**What you will do**. Work through the listing below, copying each line that carries the word "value".

::::

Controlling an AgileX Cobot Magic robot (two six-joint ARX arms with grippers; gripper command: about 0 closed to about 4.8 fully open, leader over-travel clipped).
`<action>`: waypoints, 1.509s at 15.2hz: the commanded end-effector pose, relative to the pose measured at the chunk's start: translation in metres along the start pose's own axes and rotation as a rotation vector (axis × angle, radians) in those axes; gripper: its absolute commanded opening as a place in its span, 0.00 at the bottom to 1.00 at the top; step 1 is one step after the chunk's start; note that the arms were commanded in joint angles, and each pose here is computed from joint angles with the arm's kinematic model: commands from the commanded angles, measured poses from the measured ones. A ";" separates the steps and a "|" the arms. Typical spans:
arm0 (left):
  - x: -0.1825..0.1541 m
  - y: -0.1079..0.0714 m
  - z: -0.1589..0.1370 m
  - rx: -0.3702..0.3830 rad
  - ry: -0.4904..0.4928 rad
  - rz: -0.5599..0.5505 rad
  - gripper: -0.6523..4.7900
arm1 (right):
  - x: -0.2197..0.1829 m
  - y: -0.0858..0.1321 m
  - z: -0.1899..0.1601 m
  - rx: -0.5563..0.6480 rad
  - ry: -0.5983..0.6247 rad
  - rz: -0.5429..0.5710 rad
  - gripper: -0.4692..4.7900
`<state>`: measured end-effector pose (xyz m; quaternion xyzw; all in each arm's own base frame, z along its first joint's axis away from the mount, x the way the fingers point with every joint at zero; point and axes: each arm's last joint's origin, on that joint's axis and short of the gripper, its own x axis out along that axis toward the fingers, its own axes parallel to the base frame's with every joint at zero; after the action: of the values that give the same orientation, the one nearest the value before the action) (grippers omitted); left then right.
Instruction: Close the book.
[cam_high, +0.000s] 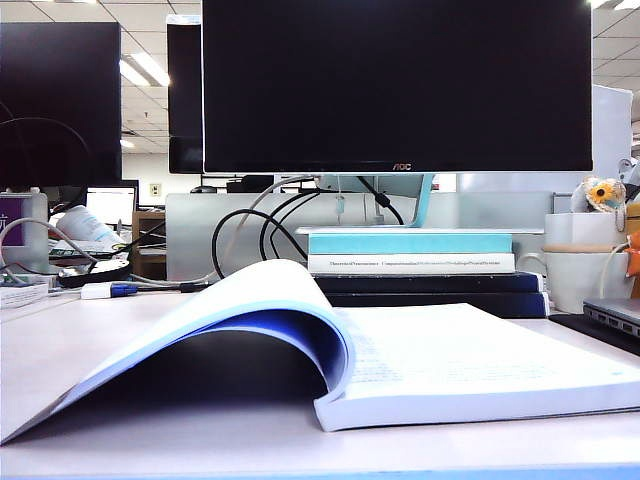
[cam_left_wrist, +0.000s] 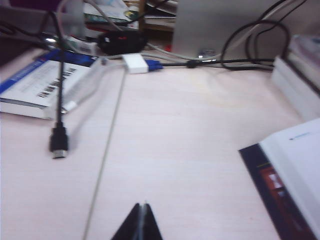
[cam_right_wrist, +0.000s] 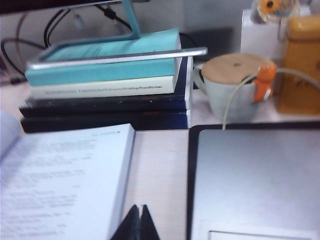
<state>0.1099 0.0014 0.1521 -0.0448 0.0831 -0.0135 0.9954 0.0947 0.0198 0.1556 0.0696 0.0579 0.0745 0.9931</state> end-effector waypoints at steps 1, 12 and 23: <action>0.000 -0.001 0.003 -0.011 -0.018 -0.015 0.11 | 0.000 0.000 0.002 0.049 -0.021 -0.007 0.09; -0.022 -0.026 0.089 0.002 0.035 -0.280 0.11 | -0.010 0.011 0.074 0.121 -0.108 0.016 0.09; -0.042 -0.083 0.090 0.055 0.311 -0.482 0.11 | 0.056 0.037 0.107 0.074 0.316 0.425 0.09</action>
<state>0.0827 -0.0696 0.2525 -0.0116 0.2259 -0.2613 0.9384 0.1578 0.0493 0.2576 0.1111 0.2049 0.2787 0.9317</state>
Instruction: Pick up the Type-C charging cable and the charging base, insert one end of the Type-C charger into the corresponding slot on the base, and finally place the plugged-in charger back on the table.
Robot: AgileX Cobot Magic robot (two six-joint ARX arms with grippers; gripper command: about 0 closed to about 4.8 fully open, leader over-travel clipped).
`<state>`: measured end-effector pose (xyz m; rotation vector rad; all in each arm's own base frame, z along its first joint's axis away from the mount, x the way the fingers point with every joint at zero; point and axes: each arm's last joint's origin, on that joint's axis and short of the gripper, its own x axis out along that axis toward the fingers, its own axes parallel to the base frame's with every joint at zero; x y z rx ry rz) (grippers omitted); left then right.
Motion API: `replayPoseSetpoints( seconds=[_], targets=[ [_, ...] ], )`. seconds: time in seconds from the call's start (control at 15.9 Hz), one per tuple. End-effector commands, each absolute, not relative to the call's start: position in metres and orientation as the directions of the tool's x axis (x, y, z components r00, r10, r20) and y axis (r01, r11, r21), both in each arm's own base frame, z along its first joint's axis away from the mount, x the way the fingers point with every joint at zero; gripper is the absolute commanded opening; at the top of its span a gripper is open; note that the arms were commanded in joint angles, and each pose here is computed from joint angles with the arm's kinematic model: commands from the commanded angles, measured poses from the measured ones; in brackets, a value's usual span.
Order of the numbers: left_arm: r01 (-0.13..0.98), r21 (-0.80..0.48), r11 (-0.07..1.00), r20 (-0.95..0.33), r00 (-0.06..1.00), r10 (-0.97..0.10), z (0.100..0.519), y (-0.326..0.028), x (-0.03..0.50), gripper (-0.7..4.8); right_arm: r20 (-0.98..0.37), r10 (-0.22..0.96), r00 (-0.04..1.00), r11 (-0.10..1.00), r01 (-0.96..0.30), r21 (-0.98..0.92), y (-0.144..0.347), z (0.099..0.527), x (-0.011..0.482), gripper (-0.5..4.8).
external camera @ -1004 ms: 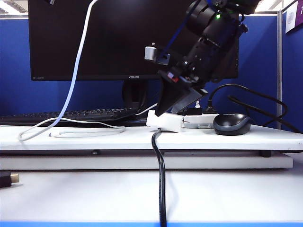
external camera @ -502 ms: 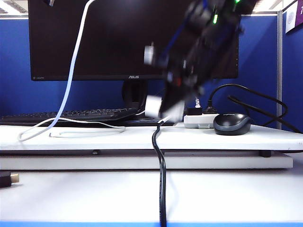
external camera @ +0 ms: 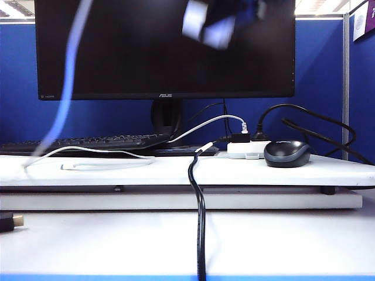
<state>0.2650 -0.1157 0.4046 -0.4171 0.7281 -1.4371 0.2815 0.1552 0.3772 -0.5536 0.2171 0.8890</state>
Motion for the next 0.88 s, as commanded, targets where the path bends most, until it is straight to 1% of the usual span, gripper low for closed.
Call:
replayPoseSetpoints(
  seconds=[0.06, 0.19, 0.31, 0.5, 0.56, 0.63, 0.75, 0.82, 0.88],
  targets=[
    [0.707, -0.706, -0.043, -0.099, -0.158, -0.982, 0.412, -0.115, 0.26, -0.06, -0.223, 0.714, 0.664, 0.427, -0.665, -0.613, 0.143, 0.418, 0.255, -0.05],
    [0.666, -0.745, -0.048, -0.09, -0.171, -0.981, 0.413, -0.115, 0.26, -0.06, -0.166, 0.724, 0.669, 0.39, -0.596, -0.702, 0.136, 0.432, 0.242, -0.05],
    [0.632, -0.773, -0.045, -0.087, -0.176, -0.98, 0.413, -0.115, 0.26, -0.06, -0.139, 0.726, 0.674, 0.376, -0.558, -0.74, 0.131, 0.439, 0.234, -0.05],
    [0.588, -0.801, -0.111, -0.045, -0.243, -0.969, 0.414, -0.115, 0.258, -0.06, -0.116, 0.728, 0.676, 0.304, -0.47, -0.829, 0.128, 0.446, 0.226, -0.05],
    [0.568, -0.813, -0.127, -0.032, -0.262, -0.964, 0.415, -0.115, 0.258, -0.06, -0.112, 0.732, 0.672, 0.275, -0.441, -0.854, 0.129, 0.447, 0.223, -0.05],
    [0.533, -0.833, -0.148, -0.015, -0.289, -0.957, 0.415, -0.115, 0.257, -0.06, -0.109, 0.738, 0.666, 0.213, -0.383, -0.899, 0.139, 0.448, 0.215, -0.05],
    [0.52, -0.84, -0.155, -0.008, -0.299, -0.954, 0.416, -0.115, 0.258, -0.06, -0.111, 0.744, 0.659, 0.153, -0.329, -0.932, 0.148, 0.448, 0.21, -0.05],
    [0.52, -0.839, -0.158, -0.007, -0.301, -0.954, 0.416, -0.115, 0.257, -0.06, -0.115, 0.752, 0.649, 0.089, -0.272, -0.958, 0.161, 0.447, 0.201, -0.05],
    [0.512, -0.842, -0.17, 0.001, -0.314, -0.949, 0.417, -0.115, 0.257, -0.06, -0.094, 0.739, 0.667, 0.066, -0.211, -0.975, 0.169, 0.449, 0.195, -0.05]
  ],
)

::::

**Solution**.
`<state>`: measured end-effector pose (xyz m; quaternion xyzw; all in each arm's own base frame, z along its first joint's axis away from the mount, x the way the fingers point with every joint at zero; point and axes: each arm's last joint's origin, on that joint's axis and short of the gripper, its own x axis out along that axis toward the fingers, its own axes parallel to the base frame's with every joint at zero; after the action: of the values that give the same orientation, the one nearest the value before the action) (grippers omitted); left then right.
Motion API: `replayPoseSetpoints( seconds=[_], targets=[ [_, ...] ], )`. seconds: time in seconds from the call's start (control at 15.9 Hz), one per tuple. End-effector commands, each absolute, not relative to the call's start: position in metres and orientation as the directions of the tool's x axis (x, y, z components r00, r10, r20) and y axis (r01, r11, r21), both in each arm's own base frame, z along its first joint's axis away from the mount, x the way the fingers point with every joint at zero; gripper is the absolute commanded opening; at the top of its span a gripper is open; note that the arms were commanded in joint angles, and each pose here is computed from joint angles with the arm's kinematic model: commands from the commanded angles, measured poses from the measured ones; in brackets, a value's usual span.

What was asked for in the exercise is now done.